Brief: Write out exactly the line containing "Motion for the" and all lines that come after it in the listing below, through the very last one.

Data extract:
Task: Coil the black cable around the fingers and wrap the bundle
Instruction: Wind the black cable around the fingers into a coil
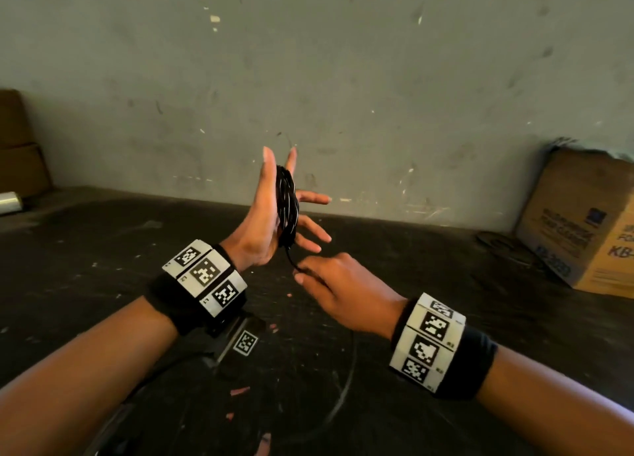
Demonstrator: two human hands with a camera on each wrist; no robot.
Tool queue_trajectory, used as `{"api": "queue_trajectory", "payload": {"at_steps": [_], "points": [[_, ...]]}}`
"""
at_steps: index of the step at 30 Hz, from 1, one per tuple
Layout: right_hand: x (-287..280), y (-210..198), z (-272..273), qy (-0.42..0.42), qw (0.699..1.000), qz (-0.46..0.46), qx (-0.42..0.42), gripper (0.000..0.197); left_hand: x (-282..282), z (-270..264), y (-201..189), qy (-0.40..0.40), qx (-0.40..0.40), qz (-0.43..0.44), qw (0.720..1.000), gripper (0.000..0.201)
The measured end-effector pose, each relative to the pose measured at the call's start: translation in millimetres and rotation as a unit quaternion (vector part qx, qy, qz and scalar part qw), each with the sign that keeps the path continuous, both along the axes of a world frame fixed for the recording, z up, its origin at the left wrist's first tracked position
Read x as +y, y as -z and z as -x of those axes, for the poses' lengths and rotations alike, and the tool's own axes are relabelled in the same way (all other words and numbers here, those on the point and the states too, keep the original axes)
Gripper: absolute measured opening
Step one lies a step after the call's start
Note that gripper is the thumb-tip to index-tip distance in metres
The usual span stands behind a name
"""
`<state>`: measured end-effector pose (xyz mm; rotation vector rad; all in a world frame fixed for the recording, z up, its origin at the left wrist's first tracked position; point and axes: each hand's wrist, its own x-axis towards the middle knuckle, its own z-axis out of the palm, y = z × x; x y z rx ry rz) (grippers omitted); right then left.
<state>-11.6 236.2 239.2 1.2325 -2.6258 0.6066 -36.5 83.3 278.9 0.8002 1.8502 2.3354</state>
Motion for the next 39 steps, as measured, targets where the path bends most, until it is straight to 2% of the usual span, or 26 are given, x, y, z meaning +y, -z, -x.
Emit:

Solution for this problem:
Motion for the next 39 steps, as measured, targets where the path bends most, until it is straight to 2% of the usual span, or 26 are given, x, y, z meaning +y, -z, -x.
Emit:

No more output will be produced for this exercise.